Zantedeschia aethiopica, White Calla Lily בת-קלה אתיופית
Family: Araceae | Origin: South Africa
In autumn and early winter at Shtiley Har there hangs a large selection of bags containing bulbs and corms on a large stand not far from the cash registers.
Attached to all of them are colorful and eye-catching pictures of the flowers, which will bloom within a few months from the day of planting, most of which are of small and flowery plants such as anemones, tulips, daffodils, hyacinths, etc.
One group of bags contain small, fleshy brown tubers, and those who plant them are in for a completely different experience – shortly after planting, the tubers wake up and instead of putting out small, delicate leaves like the other plants, they grow large, impressive tropical leaves while swelling and splitting on their own.
In the spring, there will also be tall flowering spikes bearing large white flowers with yellow protruding columns in their centers.
White Calla Lily grows in the wild in swampy areas or on the edges of streams and lakes, where it forms large, evergreen clumps with a lush tropical appearance.
The leaves emerging from the ground can reach a height of about a meter and form a clump with a diameter of more than a meter. Flowering can also continue through summer in good conditions.

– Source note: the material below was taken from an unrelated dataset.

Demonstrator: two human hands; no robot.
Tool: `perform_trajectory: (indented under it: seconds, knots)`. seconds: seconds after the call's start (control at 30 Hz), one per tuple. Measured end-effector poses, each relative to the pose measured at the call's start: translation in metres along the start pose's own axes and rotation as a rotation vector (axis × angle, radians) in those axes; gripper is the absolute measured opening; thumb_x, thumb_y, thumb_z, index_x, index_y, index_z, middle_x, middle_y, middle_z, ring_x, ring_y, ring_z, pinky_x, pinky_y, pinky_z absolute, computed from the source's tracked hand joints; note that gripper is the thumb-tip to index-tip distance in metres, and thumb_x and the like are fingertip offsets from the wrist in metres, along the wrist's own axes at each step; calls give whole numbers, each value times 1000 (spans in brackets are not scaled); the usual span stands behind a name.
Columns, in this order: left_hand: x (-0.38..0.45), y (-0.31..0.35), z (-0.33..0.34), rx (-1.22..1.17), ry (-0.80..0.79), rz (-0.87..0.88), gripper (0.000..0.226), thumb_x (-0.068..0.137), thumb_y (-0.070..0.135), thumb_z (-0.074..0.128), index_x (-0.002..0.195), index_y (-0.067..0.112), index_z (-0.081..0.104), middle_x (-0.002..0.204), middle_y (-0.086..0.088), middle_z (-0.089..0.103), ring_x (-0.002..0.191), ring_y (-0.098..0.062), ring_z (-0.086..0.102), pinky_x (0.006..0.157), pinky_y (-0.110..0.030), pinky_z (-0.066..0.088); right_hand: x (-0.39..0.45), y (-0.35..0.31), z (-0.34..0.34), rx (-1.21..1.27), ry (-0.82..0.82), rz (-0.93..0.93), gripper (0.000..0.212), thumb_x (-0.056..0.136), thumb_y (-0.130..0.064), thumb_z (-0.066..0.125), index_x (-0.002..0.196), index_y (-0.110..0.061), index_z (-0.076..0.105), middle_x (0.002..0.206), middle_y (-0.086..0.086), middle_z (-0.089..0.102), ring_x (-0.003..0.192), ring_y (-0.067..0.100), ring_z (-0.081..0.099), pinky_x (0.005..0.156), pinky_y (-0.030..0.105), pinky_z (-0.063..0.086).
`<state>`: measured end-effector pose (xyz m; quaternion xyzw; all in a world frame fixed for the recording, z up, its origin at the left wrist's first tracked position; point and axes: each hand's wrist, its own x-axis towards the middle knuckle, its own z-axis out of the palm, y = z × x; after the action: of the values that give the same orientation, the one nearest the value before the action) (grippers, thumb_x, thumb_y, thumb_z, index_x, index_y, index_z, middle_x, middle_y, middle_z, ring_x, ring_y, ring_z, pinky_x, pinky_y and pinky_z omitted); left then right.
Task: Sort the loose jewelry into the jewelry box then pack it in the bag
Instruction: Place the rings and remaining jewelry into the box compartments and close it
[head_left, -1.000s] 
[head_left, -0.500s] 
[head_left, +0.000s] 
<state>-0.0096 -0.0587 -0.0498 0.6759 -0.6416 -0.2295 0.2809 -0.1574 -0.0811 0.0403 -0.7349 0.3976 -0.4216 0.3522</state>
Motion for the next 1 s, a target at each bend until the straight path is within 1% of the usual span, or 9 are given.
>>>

During prolonged periods of drought, the plant dries out only to re-emerge from the tubers when it senses moisture.
The plant is therefore suitable for a wide variety of conditions: in a medium or large container and in the garden in any soil and in all light conditions from full shade to full sun.
In a pond or in a constantly wet place we will get an evergreen plant, which will be bigger in shady conditions and will bloom in spring and summer.
In a regularly watered garden one can grow a handsome plant, which will completely dry out its leaves for a few months in the summer and will return to revive every year in the fall and bloom in the spring.
In addition to all the these virtues, the flowers and leaves are also excellent for picking and remain beautiful for several weeks in a vase.
White Call Lily is an easy-to-grow and long-lasting plant and you can take advantage of the summer dormancy and thin out the tubers if the clump is too large and even plant them in different places.
During the winter and spring, the nurseries also receive green plants in pots for those who missed the season for planting the dormant corms.
It is interesting to note that its colorful and smaller sisters common in nurseries in recent years are hybrids of several other Zandedeschia species and have the opposite life cycle, i.e. active in summer and dormant in winter.
The Latin genus name, Zantedeschia, honors the memory of an Italian botanist named Giovanni Zantedeschi, while the confusing species name 'Ethiopian' is related to the fact that in ancient times all of Africa south of Egypt and Libya was called Ethiopia.